Research in accounting addresses the construction and use of the financial information of an organization. This relates to parties both within and outside the organization. Management accounting is concerned with the internal stakeholders, whereas financial accounting focuses on the external stakeholders. From a decision relevant perspective the question is how the economics of the production is reflected in the product cost or how the accounting value of the firm is useful for investment decisions in the financial markets. From a performance evaluation perspective the question is how the accounting system has to be designed to motivate goal congruent behavior when the decision authority is delegated to a manager. From a regulatory perspective the question is how to set standards to control the delegation of the construction of the accounting systems to individual firms.

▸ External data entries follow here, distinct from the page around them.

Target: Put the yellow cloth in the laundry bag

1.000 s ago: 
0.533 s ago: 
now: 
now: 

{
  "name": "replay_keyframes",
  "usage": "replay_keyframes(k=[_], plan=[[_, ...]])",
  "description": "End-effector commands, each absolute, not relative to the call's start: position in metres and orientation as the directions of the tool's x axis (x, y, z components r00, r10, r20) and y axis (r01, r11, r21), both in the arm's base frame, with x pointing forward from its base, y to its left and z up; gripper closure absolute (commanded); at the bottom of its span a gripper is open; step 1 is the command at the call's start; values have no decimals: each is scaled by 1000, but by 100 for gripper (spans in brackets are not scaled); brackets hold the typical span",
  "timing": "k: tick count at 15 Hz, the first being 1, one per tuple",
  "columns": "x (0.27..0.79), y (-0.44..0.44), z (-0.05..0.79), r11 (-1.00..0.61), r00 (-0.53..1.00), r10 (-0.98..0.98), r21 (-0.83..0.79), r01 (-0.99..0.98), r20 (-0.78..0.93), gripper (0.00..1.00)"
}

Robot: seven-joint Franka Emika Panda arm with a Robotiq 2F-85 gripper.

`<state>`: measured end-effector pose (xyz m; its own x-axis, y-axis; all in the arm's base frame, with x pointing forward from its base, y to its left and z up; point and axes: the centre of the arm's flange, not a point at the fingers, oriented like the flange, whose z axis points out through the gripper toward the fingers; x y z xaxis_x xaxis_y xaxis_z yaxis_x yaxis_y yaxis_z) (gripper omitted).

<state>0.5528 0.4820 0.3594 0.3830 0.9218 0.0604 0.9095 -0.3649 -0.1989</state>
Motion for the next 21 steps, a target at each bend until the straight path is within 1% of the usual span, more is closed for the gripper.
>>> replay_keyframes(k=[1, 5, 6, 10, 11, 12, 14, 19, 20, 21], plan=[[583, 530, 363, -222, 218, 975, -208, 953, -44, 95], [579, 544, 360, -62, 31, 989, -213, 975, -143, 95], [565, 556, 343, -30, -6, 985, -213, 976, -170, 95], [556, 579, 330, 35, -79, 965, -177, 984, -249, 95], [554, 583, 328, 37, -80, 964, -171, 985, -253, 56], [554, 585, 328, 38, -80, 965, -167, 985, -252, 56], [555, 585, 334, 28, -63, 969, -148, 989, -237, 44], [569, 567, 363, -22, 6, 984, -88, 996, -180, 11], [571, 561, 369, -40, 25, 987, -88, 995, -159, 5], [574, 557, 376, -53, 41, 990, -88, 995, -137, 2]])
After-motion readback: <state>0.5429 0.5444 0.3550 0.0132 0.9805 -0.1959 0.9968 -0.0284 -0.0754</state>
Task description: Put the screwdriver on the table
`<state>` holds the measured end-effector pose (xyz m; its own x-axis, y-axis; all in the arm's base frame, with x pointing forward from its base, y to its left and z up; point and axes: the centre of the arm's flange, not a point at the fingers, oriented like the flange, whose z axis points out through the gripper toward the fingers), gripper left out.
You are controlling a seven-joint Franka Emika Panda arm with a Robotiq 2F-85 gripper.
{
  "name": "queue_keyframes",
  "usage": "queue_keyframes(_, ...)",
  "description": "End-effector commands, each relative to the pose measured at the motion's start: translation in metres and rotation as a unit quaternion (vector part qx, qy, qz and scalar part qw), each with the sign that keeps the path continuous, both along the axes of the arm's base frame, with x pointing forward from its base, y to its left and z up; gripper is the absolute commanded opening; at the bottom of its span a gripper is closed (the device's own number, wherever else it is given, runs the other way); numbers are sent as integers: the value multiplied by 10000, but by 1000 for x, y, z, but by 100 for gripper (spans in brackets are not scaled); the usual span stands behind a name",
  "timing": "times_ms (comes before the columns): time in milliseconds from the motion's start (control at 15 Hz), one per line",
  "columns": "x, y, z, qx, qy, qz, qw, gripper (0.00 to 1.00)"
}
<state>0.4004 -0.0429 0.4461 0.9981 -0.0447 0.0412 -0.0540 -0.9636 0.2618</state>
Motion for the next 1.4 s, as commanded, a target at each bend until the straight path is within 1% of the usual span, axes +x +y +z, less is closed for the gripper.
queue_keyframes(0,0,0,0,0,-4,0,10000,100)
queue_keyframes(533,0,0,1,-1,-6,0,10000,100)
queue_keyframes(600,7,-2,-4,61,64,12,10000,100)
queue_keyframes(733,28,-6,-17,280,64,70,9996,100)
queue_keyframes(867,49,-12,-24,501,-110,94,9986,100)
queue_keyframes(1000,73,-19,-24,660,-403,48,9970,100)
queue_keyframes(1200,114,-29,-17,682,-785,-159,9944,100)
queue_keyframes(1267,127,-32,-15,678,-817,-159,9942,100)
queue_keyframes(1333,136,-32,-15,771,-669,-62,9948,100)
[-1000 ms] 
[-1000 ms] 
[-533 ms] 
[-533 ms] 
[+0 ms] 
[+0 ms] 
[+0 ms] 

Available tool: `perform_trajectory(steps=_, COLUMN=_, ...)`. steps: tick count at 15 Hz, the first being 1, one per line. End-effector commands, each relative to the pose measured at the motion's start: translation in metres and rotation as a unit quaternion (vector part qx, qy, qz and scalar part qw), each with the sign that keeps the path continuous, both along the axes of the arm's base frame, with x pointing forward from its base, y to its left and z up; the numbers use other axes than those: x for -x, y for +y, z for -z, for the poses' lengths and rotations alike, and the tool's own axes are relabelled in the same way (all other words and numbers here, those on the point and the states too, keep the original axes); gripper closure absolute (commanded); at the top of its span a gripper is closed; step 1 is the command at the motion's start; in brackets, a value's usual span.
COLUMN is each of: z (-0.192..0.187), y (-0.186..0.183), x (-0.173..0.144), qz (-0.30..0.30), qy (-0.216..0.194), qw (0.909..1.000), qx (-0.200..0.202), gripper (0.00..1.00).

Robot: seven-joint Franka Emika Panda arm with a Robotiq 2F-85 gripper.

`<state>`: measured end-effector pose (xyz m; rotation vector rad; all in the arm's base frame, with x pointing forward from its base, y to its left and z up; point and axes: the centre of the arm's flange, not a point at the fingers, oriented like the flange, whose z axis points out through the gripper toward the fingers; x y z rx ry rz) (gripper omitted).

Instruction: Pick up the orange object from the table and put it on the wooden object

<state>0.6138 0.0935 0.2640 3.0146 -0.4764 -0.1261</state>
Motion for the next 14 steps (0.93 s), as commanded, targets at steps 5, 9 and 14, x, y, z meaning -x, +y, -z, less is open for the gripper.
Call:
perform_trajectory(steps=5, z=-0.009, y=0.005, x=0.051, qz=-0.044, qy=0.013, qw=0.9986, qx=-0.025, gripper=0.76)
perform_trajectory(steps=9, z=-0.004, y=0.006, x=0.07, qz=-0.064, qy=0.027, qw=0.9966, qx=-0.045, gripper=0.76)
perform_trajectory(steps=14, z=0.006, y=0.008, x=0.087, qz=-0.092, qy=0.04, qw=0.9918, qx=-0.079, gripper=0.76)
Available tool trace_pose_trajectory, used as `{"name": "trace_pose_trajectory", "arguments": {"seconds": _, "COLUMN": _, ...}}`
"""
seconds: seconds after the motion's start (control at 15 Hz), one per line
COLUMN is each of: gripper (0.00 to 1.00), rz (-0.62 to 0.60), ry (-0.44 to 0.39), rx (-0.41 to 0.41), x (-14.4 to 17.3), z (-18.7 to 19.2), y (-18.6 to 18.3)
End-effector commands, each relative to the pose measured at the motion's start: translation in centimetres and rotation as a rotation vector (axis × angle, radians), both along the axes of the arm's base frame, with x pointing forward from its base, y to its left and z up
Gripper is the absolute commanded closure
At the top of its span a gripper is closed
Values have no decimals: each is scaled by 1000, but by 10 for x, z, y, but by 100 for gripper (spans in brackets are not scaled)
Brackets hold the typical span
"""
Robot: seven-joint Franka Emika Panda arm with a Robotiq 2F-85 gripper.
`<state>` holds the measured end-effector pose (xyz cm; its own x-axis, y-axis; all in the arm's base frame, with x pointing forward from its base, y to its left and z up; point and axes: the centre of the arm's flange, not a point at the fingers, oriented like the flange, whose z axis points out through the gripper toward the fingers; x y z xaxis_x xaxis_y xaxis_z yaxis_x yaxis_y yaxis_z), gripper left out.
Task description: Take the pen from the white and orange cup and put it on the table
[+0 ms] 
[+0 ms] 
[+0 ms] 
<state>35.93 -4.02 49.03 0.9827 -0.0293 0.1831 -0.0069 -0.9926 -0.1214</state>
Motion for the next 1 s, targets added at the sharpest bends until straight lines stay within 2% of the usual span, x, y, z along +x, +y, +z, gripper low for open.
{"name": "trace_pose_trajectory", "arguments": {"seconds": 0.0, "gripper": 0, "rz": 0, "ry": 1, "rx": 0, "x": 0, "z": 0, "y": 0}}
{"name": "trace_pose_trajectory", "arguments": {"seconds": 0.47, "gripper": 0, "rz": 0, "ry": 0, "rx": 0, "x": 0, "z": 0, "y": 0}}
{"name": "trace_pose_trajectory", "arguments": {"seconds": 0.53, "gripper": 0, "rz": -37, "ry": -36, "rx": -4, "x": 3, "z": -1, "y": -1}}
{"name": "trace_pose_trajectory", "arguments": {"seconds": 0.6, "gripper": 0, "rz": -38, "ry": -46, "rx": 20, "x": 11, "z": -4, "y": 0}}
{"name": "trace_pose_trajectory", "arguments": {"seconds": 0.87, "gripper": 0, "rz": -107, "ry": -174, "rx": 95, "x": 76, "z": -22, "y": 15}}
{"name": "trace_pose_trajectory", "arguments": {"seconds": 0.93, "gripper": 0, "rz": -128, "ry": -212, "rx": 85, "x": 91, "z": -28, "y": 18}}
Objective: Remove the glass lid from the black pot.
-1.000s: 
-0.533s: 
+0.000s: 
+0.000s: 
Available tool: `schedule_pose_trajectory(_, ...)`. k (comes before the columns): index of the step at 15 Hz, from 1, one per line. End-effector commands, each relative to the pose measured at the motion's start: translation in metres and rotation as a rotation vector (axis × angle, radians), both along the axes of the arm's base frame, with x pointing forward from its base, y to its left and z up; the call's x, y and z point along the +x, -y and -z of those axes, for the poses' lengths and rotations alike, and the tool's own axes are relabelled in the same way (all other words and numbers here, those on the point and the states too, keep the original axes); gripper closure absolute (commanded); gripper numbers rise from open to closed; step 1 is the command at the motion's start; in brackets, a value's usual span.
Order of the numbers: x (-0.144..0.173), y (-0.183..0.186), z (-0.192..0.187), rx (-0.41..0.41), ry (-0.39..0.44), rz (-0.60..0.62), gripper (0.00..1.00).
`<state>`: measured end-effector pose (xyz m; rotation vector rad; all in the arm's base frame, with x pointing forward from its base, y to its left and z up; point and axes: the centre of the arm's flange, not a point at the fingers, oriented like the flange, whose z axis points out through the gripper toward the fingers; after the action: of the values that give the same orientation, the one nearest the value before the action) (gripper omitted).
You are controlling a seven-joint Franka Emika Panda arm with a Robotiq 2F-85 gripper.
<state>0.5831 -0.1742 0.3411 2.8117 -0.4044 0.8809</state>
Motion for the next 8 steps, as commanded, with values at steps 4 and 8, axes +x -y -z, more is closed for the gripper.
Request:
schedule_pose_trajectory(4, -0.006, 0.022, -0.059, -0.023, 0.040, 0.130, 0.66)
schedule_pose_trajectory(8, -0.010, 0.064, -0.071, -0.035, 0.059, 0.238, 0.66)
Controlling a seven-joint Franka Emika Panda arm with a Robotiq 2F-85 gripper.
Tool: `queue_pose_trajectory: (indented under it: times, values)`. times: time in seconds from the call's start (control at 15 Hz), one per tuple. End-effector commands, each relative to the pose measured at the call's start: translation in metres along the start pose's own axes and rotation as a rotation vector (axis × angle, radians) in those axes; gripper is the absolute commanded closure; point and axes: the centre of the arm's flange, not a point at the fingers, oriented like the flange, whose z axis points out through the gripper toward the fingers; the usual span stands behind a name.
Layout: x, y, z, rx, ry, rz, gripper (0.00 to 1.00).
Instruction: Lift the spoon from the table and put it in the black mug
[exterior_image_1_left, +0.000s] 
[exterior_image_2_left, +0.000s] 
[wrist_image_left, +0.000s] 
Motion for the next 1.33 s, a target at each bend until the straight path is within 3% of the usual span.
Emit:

The accounting system reflects the financial information, and the information is often proprietary. The firm or manager supplies the information for two purposes. On the one hand, it is used for decision-making. On the other hand, it is used to evaluate the performance of the manager. In order to control the information exchange between the firm and the financial markets the financial statements are audited. This reporting dilemma represents the core of accounting and is central to the research of the group.
The focus of the accounting group’s research activities is on analyzing accounting as an information system using information economics. All aspects of accounting are included in the research of the group: managerial accounting, financial accounting, and auditing. The group is engaged in development of accounting theory, how accounting influences the supply chain efficiency, how the firms’ financial reporting is affected by competitive strategy or institutional environment, and audit market competition and policy implications.